The seminar will discuss the construction of state narratives and describe how current forms of arts such as documentary films are used to counter the state’s narratives in both countries. These documentaries, directed by foreigners and local film makers, have played significant roles in giving voice to victims and exposing the trivialisation of violence. 40 Years of Silence: An Indonesian Tragedy (2009), The Act of Killing (2012), The Look of Silence (2014), Pulau Buru: Tanah Air Beta (2016), Silence-Memories (2014) and Respectfully Yours (2016) are documentaries revealing the stories and memories of victims and perpetrators from the two incidents.

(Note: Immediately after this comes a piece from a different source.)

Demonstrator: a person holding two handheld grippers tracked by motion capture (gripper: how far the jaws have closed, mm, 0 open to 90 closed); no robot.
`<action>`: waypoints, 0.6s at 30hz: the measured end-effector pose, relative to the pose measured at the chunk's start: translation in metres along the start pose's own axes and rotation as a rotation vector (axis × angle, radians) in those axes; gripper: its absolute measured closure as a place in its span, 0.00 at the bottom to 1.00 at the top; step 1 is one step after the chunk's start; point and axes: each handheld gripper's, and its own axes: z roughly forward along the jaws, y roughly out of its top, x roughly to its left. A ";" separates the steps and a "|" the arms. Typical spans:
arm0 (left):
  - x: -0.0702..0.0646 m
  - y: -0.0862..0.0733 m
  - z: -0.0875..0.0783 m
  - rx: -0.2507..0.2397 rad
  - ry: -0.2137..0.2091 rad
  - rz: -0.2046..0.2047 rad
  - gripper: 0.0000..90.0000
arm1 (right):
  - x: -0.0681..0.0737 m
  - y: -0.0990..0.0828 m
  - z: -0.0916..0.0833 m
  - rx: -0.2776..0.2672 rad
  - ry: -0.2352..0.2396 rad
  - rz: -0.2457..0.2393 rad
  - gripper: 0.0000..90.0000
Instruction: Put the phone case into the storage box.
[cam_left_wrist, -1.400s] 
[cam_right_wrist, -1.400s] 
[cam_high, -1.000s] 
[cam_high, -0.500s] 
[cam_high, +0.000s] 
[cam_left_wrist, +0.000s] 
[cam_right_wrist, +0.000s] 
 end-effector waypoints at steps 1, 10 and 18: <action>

This seminar will argue that these films have become testimonial artworks in revealing victims maltreatment and exposing how violence and impunity have become the norm. Such artworks are also responsible for paving the way for ‘alternative memories’ for the nation.
About the Speaker
Chontida Auikool is a lecturer from International Studies (ASEAN-China) programme, Thammasat University, Bangkok. She earned a Bachelor’s Degree in Southeast Asian Studies and completed her Master’s Degree in International Relations from Thammasat University. Her research interests include Indonesia, Chinese Indonesian, conflict and violence, and Southeast Asian film. She published articles such as “The Ambivalent of Chinese – Indonesian Position in Medan, Indonesia” in Journal Lakon (Airlangga University), “Ethnic Relations in Transnational Context: The Case Study of Chinese Indonesians-Indonesians in Medan after Suharto” in The Asian Conference on Arts & Humanities proceedings, “Breaking Silence of Indonesian Mass Killings between 1965 and 1966” in TU-UGM Research Seminar Making Southeast Asia and Beyond proceedings and a short article “Indomie: Political Food and Hidden Hugger in Indonesia” in Sarakadee Magazine. She is also a member of Film Kawan, an informal group organising Southeast Asian film events in Bangkok. She also published film reviews for the ASEAN film column in a Thai Magazine, Bioscope. She reviewed films such as Yasmine, Cinta Tapi Beda, As You Were, Sayang Disayang, Lilet Never Happened, The Tales of Waria.